My First French New Wave Film

You might think that this disqualifies me from calling myself a classic film aficionado, but up until last night I had never seen a French New Wave film. Recognizing my deficiencies and wishing to rectify them, I watched with my wife last night Francois Truffaut's Les quatre cents coups (which is translated into English literally as The 400 Blows), which I recommend to you all.

My serious resolution to engage in the intellectual life dates to when I read The Stranger by Albert Camus. Meursault's disconnection from the reality that others so easily navigate, his estrangement from ordinary morality, the way in which he drifts, meaninglessly but more or less happily through life: all these impacted me immediately and in a way that has shaped my entire outlook since then. Ever I have felt the lurking absurdities of the world: I too could slay a man for no reason. Faith, reason, civilization, tradition are thin bulwarks, but bulwarks that must be defended, that I must defend, against the bottomless circles of the void that stretch below--but without ever forgetting that they are stretched over, poised over, that terrible abyss, and that one could, cheerfully, hurtle into it at any moment.

That just sounded, perhaps, trite and moralistic. Never mind. Anyways, Truffaut manages (maybe without intending it) to capture something of Camus' outlook in this film. The story (we've noticed that the great French films, much more than, say, the great Russian or Swedish or Polish films, manage to have a strong, coherent plot that moves you along and helps the film go down easier, without detriment to its greatness--which is not to say they are better or worse than those others, since plot is certainly not everything in a film) centers around a young teenager, Antoine Doinel, and his troubled relationship with his parents (his mother wanted an abortion) and his teacher, and his delinquent, petty-criminal activities with his friends. Doinel is alienated from others, from a moral sense, from any sense of rootedness or at-home-ness. Yet his heart perhaps opens (or maybe he just senses an opportunity to get some inspiration for an essay for school) in reading a few lines of Balzac, and he longs for a glimpse of the sea. To be rootless can be to be on the search. I don't know if Meursault is on the search, but Doinel is, though he doesn't know what he's searching for (aside from, perhaps, the sea, the oceanic abyss). Like Binx Bolling, he finds his solace in the movies, but he's looking for something.

The film is beautifully shot. The thing I most want out of a film is great cinematography (hence my relative indifference to plot); the second thing I want is great characters--Truffaut's film delivers on both. There's a scene where Doinel and a friend have just stolen a typewriter from an office, and they run through a flock of pigeons toward the camera, which captures the pigeons fanning out in an arc around the boys for the briefest of glorious seconds, before running off with them down the street. There's a long scene of Doinel running down a road and through a wood, the camera panning along with him for a long time, and framing him among the trees with the chiaroscuro impressionism of a Rembrandt landscape. Everywhere is gritty, and the camera lingers over the grit. This Paris isn't the glamorous, sophisticated fantasy Paris of, say, Midnight in Paris (my favorite Woody Allen film), but it's a real, raw Paris, a Paris for wild boys looking for something.

It's a sure sign of a decent director too that he can get so many child actors to act well, without being annoying.
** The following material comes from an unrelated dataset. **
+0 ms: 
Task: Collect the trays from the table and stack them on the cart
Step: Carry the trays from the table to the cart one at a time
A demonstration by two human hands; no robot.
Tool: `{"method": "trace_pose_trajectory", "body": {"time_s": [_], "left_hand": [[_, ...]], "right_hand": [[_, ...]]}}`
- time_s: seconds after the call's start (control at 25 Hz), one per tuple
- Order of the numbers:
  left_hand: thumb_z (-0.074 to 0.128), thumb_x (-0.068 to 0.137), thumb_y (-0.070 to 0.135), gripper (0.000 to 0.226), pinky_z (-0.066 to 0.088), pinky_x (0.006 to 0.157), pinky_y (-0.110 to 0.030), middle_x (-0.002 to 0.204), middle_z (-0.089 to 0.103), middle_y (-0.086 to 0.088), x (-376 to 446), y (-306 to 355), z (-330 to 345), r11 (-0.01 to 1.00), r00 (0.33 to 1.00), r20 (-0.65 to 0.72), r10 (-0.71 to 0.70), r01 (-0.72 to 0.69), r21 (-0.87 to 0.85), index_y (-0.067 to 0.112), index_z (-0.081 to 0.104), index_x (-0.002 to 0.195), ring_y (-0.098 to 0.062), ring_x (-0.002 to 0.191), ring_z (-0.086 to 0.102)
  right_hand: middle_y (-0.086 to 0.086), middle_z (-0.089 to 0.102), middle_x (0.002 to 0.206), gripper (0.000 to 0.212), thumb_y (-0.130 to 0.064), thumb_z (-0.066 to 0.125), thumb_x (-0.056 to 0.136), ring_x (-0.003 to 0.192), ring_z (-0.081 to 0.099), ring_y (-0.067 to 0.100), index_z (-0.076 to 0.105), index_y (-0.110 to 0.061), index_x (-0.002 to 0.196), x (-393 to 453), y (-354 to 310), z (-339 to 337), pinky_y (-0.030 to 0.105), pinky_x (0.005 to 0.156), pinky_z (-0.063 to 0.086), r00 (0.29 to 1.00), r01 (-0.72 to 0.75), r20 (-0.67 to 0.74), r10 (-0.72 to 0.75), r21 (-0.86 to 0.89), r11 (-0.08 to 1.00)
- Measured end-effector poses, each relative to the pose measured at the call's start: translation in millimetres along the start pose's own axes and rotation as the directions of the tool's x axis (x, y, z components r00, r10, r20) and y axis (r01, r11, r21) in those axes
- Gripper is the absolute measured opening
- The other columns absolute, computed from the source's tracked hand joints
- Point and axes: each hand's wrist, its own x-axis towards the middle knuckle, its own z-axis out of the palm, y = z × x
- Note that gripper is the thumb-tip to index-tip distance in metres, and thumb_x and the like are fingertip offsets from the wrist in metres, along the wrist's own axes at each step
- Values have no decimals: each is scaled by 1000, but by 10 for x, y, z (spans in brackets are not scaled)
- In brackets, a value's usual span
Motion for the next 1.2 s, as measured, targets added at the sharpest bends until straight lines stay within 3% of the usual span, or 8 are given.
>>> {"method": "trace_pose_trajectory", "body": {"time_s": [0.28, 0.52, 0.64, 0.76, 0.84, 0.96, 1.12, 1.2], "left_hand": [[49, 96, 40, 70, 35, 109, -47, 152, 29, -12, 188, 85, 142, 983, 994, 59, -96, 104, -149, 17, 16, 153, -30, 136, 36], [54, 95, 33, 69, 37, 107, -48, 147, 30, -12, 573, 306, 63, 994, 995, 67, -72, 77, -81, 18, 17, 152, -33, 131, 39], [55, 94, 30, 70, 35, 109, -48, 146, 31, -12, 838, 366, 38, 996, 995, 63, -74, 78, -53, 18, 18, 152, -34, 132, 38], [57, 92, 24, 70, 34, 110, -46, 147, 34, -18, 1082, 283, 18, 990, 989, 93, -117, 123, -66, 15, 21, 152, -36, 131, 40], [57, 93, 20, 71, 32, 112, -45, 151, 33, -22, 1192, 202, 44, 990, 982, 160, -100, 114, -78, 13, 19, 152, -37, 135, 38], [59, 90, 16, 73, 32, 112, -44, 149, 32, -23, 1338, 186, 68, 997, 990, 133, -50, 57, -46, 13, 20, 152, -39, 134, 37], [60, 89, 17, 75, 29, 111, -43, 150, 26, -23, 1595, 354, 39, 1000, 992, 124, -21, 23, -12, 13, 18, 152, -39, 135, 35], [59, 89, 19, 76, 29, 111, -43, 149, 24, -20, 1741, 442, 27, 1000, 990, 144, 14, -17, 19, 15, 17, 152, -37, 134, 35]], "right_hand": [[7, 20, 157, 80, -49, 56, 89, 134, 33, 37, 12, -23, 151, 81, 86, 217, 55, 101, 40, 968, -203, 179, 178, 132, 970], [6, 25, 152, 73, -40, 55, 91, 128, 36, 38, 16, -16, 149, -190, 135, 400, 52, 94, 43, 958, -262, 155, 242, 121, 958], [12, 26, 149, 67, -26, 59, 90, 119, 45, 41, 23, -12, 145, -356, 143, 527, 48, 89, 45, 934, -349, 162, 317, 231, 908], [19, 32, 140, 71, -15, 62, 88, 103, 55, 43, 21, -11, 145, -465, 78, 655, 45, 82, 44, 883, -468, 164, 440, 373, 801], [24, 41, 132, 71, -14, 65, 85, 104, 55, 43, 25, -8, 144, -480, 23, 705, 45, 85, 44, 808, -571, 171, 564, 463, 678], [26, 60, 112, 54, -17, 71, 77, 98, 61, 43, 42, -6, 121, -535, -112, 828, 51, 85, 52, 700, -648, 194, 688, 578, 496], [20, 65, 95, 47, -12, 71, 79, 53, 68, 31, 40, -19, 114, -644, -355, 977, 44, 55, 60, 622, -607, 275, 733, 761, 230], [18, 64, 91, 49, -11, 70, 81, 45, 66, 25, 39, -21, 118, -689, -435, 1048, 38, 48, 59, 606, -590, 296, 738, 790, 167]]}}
So many movies with child actors are just obnoxious. But the child actors act like real children here: petty, cruel, self-serving, that is, childish, yet with an innocence in their very childishness. Like another great French film, Au revoir les enfants, this film captures the joy, the immorality, the hopeful independence, and the bleakness of adolescent boyhood. That glimpse of real boyhood, which like faith is a thing that must not be lost to the world, alone makes this film worth your time.